Menurutnya, bantuan tidak dimaksudkan untuk sekadar dibagi rata kepada seluruh anggota, melainkan digunakan sebagai modal untuk menjalankan kegiatan usaha sesuai proposal yang telah diajukan.
“Kalau 25 orang mendapatkan Rp1 jutaan, muncul pertanyaan kenapa harus dibagi. Padahal proposal mereka untuk memelihara ikan, ayam, perkebunan, pertanian, UMKM dan sebagainya. Kalau memang tidak cukup, ya memang belum cukup. Tetapi ini tahap awal daripada tidak ada yang dilakukan dengan dana yang tersedia,” ujarnya.
Ia menjelaskan, secara teknis pengelolaan program berada pada kewenangan Lembaga Pengelola Hutan Desa (LPHD). Pemerintah desa lebih berperan dalam pendampingan serta memastikan hasil musyawarah masyarakat dapat berjalan dengan baik.
Potensi Dana Karbon
Selain program pemberdayaan ekonomi, masyarakat Batu Ampar juga diharapkan memperoleh manfaat dari potensi pengelolaan karbon melalui kawasan hutan desa dan mangrove.
Agustari menyebut terdapat informasi mengenai dukungan dana sekitar Rp2,7 miliar yang akan digunakan untuk pemberdayaan masyarakat Desa Batu Ampar.
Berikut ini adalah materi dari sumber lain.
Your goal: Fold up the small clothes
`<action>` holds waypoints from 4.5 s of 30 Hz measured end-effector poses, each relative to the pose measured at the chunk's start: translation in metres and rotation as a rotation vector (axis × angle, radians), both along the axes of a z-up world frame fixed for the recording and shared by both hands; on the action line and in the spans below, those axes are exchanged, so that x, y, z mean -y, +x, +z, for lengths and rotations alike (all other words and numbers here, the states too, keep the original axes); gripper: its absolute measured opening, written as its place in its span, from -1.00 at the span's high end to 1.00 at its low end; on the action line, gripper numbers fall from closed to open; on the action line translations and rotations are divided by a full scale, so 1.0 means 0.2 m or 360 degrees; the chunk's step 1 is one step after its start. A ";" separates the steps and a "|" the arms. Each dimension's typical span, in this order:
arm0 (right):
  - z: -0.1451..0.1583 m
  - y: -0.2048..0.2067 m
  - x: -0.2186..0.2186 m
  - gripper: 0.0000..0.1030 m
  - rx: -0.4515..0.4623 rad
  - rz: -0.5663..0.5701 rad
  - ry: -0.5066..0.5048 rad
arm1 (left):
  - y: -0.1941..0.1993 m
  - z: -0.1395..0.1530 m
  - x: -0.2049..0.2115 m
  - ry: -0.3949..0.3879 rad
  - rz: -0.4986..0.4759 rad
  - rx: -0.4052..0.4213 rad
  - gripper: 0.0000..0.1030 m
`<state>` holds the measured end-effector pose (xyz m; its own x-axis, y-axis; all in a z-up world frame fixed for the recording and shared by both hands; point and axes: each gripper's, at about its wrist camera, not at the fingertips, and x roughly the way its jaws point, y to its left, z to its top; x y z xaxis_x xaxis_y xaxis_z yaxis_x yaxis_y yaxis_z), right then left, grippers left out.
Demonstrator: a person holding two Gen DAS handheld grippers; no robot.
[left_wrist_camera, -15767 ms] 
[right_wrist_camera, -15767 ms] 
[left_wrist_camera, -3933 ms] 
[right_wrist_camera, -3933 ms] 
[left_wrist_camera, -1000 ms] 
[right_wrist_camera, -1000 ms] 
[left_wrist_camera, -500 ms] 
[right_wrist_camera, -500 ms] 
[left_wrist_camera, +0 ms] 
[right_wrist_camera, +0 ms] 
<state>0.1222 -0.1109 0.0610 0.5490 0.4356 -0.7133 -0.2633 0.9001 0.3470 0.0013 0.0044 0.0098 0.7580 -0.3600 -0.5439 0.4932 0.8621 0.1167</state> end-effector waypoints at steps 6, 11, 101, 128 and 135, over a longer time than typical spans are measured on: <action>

Namun, mekanisme penyaluran dan pengelolaannya masih menjadi kewenangan lembaga terkait, termasuk LPHD.
“Untuk sementara mereka membantu sekitar Rp2,7 miliar untuk diberdayakan di Desa Batu Ampar. Secara teknis bagaimana penyaluran dan kebutuhannya, itu menjadi kewenangan LPHD untuk mengakomodasi masyarakat,” ungkapnya.
Ia mengatakan, ke depan terdapat peluang pengembangan kerja sama terkait perdagangan karbon yang berpotensi memberikan manfaat ekonomi lebih besar bagi desa.
Meski demikian, Agustari menegaskan bahwa mekanisme dan perhitungan teknis mengenai nilai karbon masih perlu dijelaskan lebih lanjut oleh pihak-pihak yang memiliki kewenangan.
“Kabar baiknya, ada benefit yang akan masuk ke Desa Batu Ampar melalui bisnis karbon dan sebagainya. Itu yang nanti akan kita maksimalkan,” katanya.
Tetap Kedepankan Musyawarah
Agustari menegaskan Pemdes Batu Ampar akan tetap mengedepankan prinsip musyawarah dalam setiap langkah pemberdayaan masyarakat.
Ia juga mengimbau masyarakat untuk tidak terburu-buru mengambil kesimpulan terkait besaran dana maupun mekanisme program sebelum mendapatkan penjelasan resmi dari LPHD dan pihak terkait.
“Secara teknis terlalu dini kalau saya bacakan satu per satu karena saya juga tidak terlalu mengetahui secara teknis. Yang jelas, kita tetap memakai asas musyawarah,” tegasnya.
Ia menambahkan, kawasan mangrove dan hutan desa di wilayah Batu Ampar memiliki cakupan yang cukup luas dan pengelolaannya membutuhkan koordinasi berbagai pihak.
Pemdes Batu Ampar berharap seluruh proses penataan kawasan mangrove dapat berjalan seimbang, yakni menjaga kelestarian lingkungan tanpa mengabaikan kehidupan dan sumber penghasilan masyarakat yang selama ini bergantung pada kawasan tersebut.
“Kalau memang penerapan hukum sudah dijalankan dan tidak boleh lagi menebang bakau untuk dikelola menjadi arang, masyarakat Desa Batu Ampar harus mengikuti karena kita hidup di bawah hukum. Tetapi yang penting, harus ada alternatif ekonomi bagi masyarakat,” pungkas Agustari.(*/zainul irwansyah).